Ali tem uma dificuldade maior – por causa da judicialização da questão (as buscas são realizadas por determinação da Justiça Federal, seguindo recomendações feitas pela Corte Interamericana de Direitos Humanos). Existe uma determinação judicial, por exemplo, para que sejam feitas expedições nesta época do ano, o que não é aconselhável, pois estamos em plena época de chuvas no Araguaia. Não se encontra nada por lá. Só barro. Mas isso não está dentro das nossas prerrogativas.

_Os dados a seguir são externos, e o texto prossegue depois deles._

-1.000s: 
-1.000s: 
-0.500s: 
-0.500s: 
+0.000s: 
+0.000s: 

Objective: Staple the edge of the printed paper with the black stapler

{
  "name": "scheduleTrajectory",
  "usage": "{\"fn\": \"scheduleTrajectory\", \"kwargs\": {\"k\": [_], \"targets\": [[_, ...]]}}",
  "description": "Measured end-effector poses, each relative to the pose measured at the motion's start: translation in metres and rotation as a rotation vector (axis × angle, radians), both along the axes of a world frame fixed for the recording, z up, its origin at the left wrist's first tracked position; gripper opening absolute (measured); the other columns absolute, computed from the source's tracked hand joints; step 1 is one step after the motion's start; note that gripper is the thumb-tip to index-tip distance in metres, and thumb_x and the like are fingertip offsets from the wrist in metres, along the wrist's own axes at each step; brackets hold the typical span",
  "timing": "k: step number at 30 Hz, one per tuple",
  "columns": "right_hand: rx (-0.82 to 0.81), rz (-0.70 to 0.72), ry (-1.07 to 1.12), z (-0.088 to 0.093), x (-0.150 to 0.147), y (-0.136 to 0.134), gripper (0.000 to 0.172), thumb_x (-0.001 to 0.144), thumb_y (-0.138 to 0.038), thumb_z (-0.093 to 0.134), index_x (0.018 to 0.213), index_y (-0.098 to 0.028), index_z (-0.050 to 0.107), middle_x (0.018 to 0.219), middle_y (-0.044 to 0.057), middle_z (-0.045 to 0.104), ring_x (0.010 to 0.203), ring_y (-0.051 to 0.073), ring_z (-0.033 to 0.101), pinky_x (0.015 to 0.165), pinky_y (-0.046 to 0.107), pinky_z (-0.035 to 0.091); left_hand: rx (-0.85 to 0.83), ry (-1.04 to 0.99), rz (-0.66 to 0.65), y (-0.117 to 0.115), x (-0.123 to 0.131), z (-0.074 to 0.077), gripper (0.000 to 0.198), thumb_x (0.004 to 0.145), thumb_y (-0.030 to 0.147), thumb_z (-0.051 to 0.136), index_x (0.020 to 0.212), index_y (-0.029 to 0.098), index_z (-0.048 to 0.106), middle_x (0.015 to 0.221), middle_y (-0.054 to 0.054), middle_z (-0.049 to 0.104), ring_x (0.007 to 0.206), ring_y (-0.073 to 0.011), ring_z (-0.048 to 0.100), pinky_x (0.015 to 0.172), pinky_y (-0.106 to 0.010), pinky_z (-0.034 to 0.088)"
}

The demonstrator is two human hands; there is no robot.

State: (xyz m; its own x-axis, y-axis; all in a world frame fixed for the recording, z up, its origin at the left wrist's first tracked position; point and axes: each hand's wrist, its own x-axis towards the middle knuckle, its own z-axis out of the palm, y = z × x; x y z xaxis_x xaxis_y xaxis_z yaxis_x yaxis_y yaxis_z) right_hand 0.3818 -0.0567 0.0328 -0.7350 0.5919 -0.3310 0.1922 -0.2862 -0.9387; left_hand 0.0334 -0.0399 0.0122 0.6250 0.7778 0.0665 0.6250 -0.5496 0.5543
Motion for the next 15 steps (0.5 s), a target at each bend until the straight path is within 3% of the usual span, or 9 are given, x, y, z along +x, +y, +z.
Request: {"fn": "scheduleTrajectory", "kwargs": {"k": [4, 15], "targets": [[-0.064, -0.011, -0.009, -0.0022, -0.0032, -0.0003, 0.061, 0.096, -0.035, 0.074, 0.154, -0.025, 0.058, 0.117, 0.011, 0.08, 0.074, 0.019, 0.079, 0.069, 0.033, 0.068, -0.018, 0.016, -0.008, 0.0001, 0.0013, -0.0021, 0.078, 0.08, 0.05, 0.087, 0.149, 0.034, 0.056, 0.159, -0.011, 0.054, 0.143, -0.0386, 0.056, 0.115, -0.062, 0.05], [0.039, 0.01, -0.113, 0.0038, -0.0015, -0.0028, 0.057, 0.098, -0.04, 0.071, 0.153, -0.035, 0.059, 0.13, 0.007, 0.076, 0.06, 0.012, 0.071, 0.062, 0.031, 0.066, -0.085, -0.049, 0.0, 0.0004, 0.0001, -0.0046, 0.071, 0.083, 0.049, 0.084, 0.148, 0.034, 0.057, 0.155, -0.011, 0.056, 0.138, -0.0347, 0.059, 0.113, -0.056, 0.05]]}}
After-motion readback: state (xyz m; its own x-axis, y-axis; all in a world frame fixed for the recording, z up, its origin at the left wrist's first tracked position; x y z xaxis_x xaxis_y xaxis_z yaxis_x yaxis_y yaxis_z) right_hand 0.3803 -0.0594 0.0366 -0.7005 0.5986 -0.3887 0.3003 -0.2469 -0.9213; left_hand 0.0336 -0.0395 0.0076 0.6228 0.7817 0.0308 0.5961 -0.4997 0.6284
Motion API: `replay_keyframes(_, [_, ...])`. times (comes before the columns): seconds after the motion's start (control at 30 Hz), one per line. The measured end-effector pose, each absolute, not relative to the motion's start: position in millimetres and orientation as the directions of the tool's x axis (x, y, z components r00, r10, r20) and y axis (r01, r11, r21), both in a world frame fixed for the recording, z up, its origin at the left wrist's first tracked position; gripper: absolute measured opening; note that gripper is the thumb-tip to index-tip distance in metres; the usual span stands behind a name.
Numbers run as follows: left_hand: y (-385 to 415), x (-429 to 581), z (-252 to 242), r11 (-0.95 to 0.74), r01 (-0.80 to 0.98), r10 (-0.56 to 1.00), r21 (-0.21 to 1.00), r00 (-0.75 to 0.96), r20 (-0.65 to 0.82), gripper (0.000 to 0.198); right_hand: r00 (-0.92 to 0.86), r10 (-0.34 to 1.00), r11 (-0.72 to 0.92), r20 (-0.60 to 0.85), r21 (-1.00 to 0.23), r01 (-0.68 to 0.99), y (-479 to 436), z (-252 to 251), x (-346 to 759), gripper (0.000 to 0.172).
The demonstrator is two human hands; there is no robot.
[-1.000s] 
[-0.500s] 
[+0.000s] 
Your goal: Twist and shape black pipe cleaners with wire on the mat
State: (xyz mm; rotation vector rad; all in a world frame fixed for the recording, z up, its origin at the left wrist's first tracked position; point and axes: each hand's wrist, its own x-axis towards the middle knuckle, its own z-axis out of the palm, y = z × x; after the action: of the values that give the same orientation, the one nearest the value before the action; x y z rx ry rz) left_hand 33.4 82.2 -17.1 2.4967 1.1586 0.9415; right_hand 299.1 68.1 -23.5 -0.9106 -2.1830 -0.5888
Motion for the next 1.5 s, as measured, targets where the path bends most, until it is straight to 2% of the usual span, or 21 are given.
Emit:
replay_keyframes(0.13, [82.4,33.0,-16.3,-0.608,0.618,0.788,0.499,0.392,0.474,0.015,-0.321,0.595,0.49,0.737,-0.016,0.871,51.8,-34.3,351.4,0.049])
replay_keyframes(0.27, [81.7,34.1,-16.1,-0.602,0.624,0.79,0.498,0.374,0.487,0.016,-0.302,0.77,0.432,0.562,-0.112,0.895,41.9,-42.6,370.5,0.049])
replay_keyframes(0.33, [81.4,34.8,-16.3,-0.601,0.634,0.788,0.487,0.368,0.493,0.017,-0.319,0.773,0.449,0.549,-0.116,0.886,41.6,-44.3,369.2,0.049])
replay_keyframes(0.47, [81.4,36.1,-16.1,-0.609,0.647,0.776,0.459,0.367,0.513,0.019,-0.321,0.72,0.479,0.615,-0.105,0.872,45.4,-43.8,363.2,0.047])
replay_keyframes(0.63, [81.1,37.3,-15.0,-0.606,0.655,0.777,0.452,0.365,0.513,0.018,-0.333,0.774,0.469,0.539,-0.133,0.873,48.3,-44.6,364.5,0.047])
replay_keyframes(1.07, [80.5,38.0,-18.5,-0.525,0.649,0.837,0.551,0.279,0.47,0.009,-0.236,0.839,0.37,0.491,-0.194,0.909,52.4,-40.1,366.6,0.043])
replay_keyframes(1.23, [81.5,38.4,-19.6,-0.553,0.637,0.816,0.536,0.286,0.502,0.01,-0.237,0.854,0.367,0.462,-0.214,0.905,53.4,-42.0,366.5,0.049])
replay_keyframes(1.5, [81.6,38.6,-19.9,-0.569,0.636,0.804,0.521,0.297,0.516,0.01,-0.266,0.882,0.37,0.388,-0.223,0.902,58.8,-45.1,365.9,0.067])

A seguir, uma apresentação resumida das 29 recomendações citadas na entrevista. As que aparecem em negrito são as que começaram a ser atendidas ou estão sendo debatidas, segundo o balanço da ministra:
1- Reconhecimento, pelas Forças Armadas, de sua responsabilidade institucional pela ocorrência de graves violações de direitos humanos durante a ditadura militar (1964 a 1985);
2- Determinação da responsabilidade jurídica (criminal, civil e administrativa) dos agentes públicos que causaram graves violações de direitos humanos ocorridas no período investigado;
3- Proposição, pela administração pública, de medidas administrativas e judiciais contra agentes públicos autores de atos que geraram a condenação do Estado em decorrência da prática de graves violações de direitos humanos;
4- Proibição da realização de eventos oficiais em comemoração ao golpe militar de 1964;
5- Reformulação dos concursos de ingresso e dos processos de avaliação contínua nas Forças Armadas e na área de segurança pública, para valorizar o conhecimento sobre os preceitos inerentes à democracia e aos direitos humanos;
6- Modificação do conteúdo curricular das academias militares e policiais, para promoção da democracia e dos direitos humanos;
7- Retificação da causa de morte a pessoas mortas em decorrência de graves violações de direitos humanos;
8- Retificação de informações na Rede de Integração Nacional de Informações de Segurança Pública, Justiça e Fiscalização (Rede Infoseg) e, de forma geral, nos registros públicos;
9- Criação de mecanismos de prevenção e combate à tortura;
10- Desvinculação dos institutos médicos legais e órgãos de perícia criminal, das secretarias de segurança pública e das polícias civis;
11- Fortalecimento das Defensorias Públicas;
12- Dignificação do sistema prisional e do tratamento dado ao preso;
13- Instituição legal de ouvidorias externas no sistema penitenciário e nos órgãos a ele relacionados;
14- Fortalecimento de Conselhos da Comunidade para acompanhamento dos estabelecimentos penais;
15- Garantia de atendimento médico e psicossocial permanente às vítimas de graves violações de direitos humanos;
16- Promoção dos valores democráticos e dos direitos humanos na educação;
17- Apoio à instituição e ao funcionamento de órgão de proteção e promoção dos direitos humanos;
18- Revogação da Lei de Segurança Nacional;
19- Aperfeiçoamento da legislação brasileira para tipificação das figuras penais correspondentes aos crimes contra a humanidade e ao crime de desaparecimento forçado;
20- Desmilitarização das polícias militares estaduais;
21- Extinção da Justiça Militar estadual;
22- Exclusão de civis da jurisdição da Justiça Militar federal;
23- Supressão, na legislação, de referências discriminatórias das homossexualidades;
24- Alteração da legislação processual penal para eliminação da figura do auto de resistência à prisão;
25- Introdução da audiência de custódia, para prevenção da prática da tortura e de prisão ilegal;
26- Estabelecimento de órgão permanente com atribuição de dar seguimento às ações e recomendações da CNV;
27- Prosseguimento das atividades voltadas à localização, identificação e entrega aos familiares ou pessoas legitimadas, para sepultamento digno, dos restos mortais dos desaparecidos políticos;
28- Preservação da memória das graves violações de direitos humanos;
29- Prosseguimento e fortalecimento da política de localização e abertura dos arquivos da ditadura militar.